Moiazza (la), Pala del Belìa – Spigolo Sorarù

Moiazza (la), Pala del Belìa – Spigolo Sorarù
La gita
montebeigua
4 12/07/2025
Accesso stradale
Parcheggio passo Duran

Giornata fredda ma inizialmente con un po’ di sole. Poi, quando non era più possibile abbandonare la via, si è alzata fitta nebbia e vento freddo che hanno complicato assai la scalata, l’individuazione della via e della discesa.

Chiodatura quasi assente sui tiri, soste su chiodi.
Nono tiro (per noi): si percorre un diedro/camino, sbucando su un terrazzino con mugo del quale si calpestano le radici: a nostro avviso sarebbe utile sostare qui per vedere il compagno nel successivo tratto (la placca e poi la fessura strapiombante, che è impegnativa e da proteggere) ed evitare attriti delle corde.
Da qui si arriva a una sosta su due chiodi dopo la quale si sale leggermente verso sinistra fino a un cengione erboso che si traversa ancora verso sinistra (faccia monte) fino a trovare un chiodo alla base di un diedro aperto, non molto facile da individuare, dove si sosta.
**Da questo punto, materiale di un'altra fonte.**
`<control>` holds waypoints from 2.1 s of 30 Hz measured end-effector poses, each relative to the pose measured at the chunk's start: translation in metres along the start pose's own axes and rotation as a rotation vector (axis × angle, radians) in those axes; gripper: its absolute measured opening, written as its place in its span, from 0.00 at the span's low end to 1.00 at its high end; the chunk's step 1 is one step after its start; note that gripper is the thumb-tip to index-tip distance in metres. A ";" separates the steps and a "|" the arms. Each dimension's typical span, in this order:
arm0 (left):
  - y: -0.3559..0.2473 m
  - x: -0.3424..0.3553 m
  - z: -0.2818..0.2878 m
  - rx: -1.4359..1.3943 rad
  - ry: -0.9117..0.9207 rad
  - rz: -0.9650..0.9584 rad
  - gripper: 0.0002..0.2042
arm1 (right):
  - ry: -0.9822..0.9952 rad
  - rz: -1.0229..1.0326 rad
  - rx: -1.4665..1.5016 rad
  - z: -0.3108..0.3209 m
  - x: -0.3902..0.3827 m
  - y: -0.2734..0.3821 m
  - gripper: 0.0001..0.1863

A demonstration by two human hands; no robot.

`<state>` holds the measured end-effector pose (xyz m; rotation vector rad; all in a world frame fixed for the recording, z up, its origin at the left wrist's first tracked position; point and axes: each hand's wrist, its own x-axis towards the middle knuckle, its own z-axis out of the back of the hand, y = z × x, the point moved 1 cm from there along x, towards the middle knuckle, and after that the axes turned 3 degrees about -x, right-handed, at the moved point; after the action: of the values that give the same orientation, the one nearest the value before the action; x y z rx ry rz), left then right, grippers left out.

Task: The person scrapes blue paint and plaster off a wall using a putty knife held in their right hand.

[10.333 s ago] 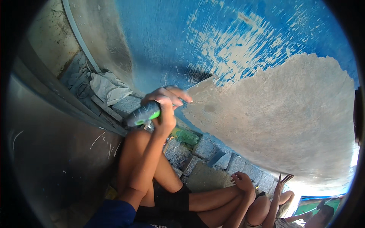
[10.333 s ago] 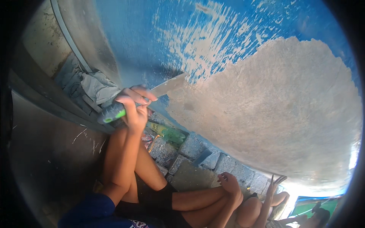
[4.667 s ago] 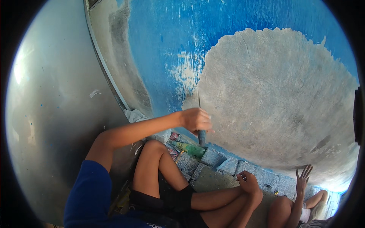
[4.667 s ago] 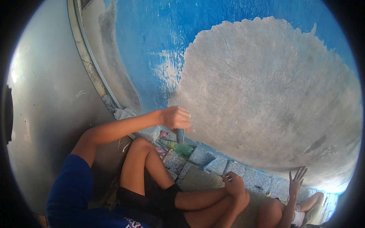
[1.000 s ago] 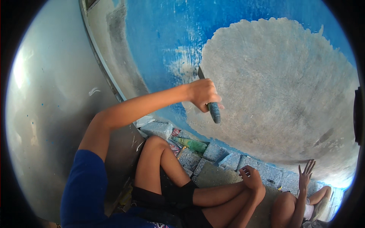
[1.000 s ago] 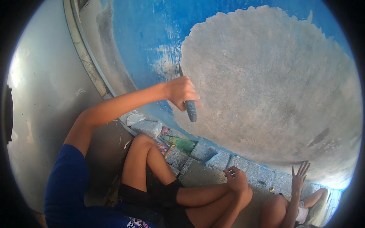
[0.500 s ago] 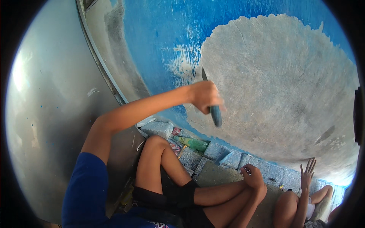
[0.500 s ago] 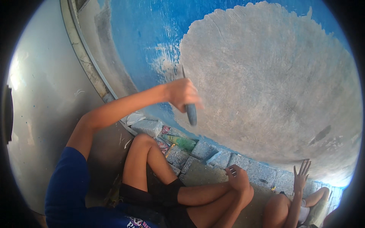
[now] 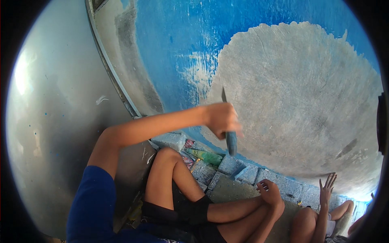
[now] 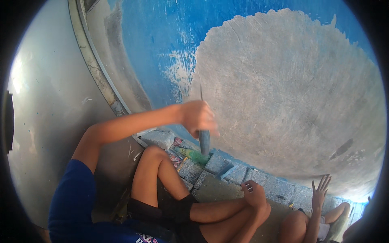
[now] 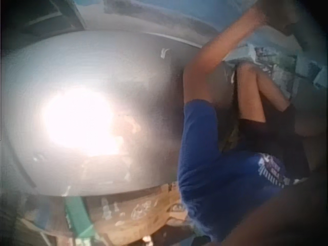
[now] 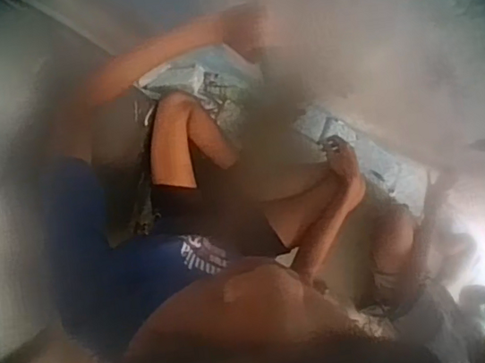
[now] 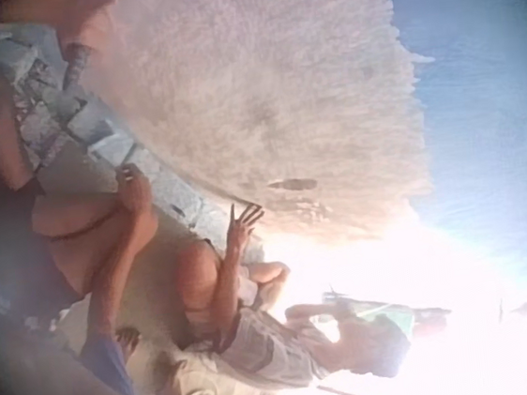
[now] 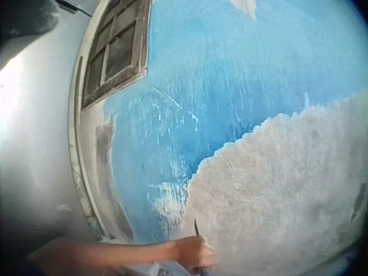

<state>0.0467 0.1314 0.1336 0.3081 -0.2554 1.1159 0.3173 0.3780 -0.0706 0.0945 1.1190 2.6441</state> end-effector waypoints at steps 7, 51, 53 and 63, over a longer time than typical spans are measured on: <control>0.049 -0.041 -0.004 0.198 0.042 0.160 0.13 | 0.010 0.038 -0.012 -0.009 0.003 0.000 0.10; 0.020 -0.031 0.005 -0.030 -0.177 0.053 0.21 | 0.032 -0.018 0.011 -0.007 -0.002 -0.004 0.11; 0.000 -0.015 -0.001 -0.095 -0.215 -0.028 0.20 | 0.039 -0.023 -0.001 -0.003 0.001 -0.002 0.11; 0.020 -0.042 -0.022 -0.046 -0.184 0.112 0.20 | 0.037 0.026 -0.049 -0.003 0.001 0.002 0.11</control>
<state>0.0121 0.1128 0.1003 0.3600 -0.4657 1.1916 0.3155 0.3742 -0.0713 0.0508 1.0710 2.7049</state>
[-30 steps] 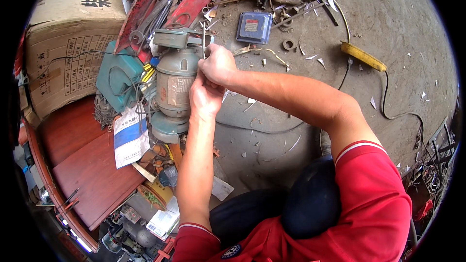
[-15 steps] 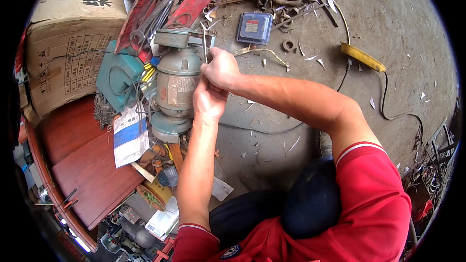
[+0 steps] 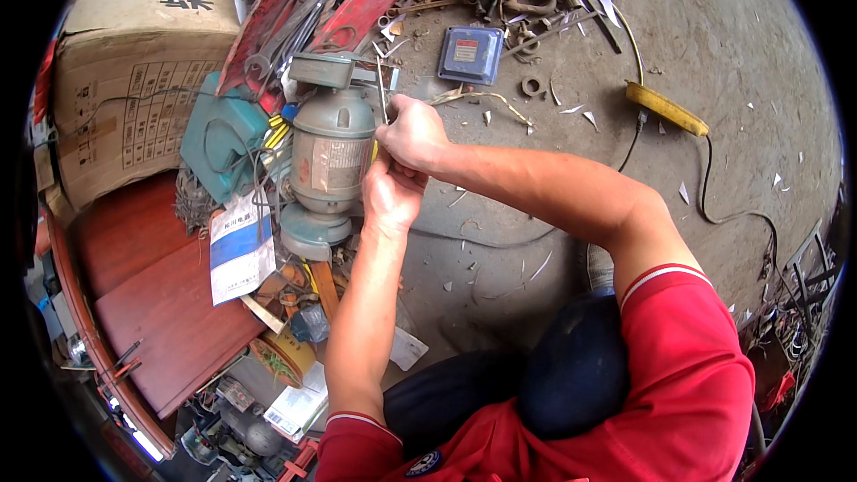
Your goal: The person sharpens a metal tool using a bench grinder. They hold the tool against the spinning wheel, adjusting its position to sharpen different edges.
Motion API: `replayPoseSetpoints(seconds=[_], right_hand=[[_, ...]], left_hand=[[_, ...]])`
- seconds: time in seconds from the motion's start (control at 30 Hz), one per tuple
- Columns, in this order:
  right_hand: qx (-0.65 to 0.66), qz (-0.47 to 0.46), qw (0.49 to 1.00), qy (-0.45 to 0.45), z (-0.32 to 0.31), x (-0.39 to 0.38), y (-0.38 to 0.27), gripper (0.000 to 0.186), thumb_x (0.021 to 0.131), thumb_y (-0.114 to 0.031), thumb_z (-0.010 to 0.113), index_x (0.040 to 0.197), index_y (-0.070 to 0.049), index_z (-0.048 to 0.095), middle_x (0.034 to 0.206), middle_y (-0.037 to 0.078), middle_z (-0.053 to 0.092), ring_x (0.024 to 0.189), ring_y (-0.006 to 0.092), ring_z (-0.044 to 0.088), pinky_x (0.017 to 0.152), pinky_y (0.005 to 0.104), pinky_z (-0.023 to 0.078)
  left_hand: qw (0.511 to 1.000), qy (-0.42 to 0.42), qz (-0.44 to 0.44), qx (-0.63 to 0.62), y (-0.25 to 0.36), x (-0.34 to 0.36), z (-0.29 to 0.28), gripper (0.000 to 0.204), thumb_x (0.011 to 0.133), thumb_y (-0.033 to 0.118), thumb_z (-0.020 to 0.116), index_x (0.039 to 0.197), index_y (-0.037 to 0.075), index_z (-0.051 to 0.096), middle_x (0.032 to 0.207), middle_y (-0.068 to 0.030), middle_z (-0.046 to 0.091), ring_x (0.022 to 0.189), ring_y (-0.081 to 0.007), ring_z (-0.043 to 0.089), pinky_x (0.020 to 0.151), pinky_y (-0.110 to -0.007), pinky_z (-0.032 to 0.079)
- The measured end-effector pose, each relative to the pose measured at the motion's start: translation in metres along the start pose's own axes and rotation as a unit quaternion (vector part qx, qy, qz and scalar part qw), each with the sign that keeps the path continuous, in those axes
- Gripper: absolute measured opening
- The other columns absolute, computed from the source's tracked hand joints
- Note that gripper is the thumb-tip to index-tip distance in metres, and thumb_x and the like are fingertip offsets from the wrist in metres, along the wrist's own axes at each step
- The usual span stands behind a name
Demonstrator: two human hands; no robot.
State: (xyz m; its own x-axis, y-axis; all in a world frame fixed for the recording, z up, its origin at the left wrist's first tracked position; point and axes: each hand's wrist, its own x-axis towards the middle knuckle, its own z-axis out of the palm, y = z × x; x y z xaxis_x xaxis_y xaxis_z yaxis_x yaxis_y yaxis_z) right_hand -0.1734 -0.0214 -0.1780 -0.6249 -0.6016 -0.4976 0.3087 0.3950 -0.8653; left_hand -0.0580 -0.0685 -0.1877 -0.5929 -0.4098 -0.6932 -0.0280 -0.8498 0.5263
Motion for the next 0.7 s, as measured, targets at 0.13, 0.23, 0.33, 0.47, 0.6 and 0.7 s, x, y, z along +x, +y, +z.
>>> replayPoseSetpoints(seconds=[0.13, 0.23, 0.33, 0.47, 0.6, 0.7], right_hand=[[0.001, 0.026, 0.999, -0.027, -0.005, -0.007, -0.009, 0.024, 0.079, -0.013, 0.066, 0.097, 0.002, 0.066, 0.075, 0.019, 0.07, 0.067, 0.0282, 0.072, 0.067, 0.041, 0.057], [-0.014, 0.015, 1.0, -0.02, -0.005, -0.005, -0.005, 0.026, 0.078, -0.014, 0.067, 0.098, 0.002, 0.067, 0.079, 0.021, 0.071, 0.073, 0.0306, 0.073, 0.073, 0.0413, 0.058], [-0.021, 0.002, 1.0, -0.013, -0.003, -0.004, -0.001, 0.027, 0.077, -0.015, 0.067, 0.099, 0.002, 0.067, 0.08, 0.021, 0.072, 0.075, 0.0315, 0.073, 0.074, 0.0413, 0.058], [-0.035, -0.016, 0.999, -0.006, -0.002, -0.004, 0.001, 0.028, 0.077, -0.015, 0.067, 0.099, 0.002, 0.067, 0.081, 0.022, 0.072, 0.077, 0.0323, 0.074, 0.075, 0.0417, 0.058], [-0.038, -0.011, 0.999, -0.013, -0.001, -0.004, 0.001, 0.029, 0.076, -0.015, 0.067, 0.099, 0.002, 0.067, 0.081, 0.023, 0.072, 0.078, 0.0326, 0.074, 0.076, 0.042, 0.058], [-0.043, -0.014, 0.999, -0.012, -0.002, -0.004, 0.003, 0.029, 0.076, -0.015, 0.067, 0.099, 0.002, 0.067, 0.081, 0.023, 0.072, 0.077, 0.0325, 0.074, 0.076, 0.0422, 0.058]], left_hand=[[1.0, -0.008, 0.004, 0.001, -0.001, -0.003, 0.0, 0.026, 0.108, 0.036, 0.046, 0.102, 0.015, 0.06, 0.087, 0.0051, 0.051, 0.076, -0.01, 0.049, 0.076, -0.029, 0.048], [1.0, 0.004, 0.003, 0.002, -0.002, -0.006, 0.005, 0.026, 0.108, 0.036, 0.045, 0.103, 0.016, 0.06, 0.087, 0.0053, 0.05, 0.076, -0.0096, 0.049, 0.075, -0.029, 0.048], [1.0, 0.003, 0.001, -0.004, -0.003, -0.006, 0.003, 0.026, 0.108, 0.037, 0.045, 0.104, 0.016, 0.06, 0.086, 0.0057, 0.05, 0.076, -0.0091, 0.049, 0.075, -0.029, 0.048], [1.0, 0.007, -0.003, -0.008, -0.003, -0.007, 0.004, 0.027, 0.108, 0.038, 0.046, 0.103, 0.016, 0.061, 0.085, 0.0059, 0.05, 0.075, -0.0089, 0.048, 0.075, -0.029, 0.048], [1.0, 0.006, -0.008, -0.012, -0.004, -0.007, 0.0, 0.028, 0.108, 0.039, 0.047, 0.101, 0.016, 0.061, 0.083, 0.0056, 0.051, 0.075, -0.0094, 0.048, 0.078, -0.03, 0.048], [1.0, -0.002, -0.009, -0.01, -0.004, -0.008, 0.0, 0.028, 0.108, 0.039, 0.047, 0.101, 0.016, 0.061, 0.083, 0.0054, 0.051, 0.075, -0.0095, 0.049, 0.078, -0.03, 0.048]])
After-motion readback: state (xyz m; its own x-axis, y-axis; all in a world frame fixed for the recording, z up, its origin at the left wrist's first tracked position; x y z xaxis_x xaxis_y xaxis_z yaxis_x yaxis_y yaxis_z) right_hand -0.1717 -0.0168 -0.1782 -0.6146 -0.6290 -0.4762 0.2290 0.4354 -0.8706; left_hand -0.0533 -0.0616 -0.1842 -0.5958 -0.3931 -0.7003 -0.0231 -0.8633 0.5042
Il tiro successivo (11) percorre per intero il diedro fino a sotto una fessura. Con un altro breve tiro si esce dalla via.

Discesa:
Usciti dalla via, la relazione indicava di procedere su traccia con ometti a destra faccia a monte fino a un canalone, poi attraversarlo e individuare una traccia che porterebbe alla sommità della Pala del Bo, indi scendere per sentiero.
Noi, complice la fitta nebbia, una volta raggiunto il canalone non abbiamo trovato la traccia e abbiamo optato per la discesa del canalone: soluzione sconsigliata e molto complessa data la presenza di alti accumuli di neve compatta nella parte terminale, che ci hanno costretti a improvvisare una sosta e calarci.
Tempo totale 12 ore…
Quindi occhio al meteo. Dai racconti del rifugista per altre cordate perse nello stesso punto é intervenuto il Soccorso Alpino.

Grazie ai rifugisti del Carestiato che ci hanno nutriti e abbeverati di birre in orario ormai tardo.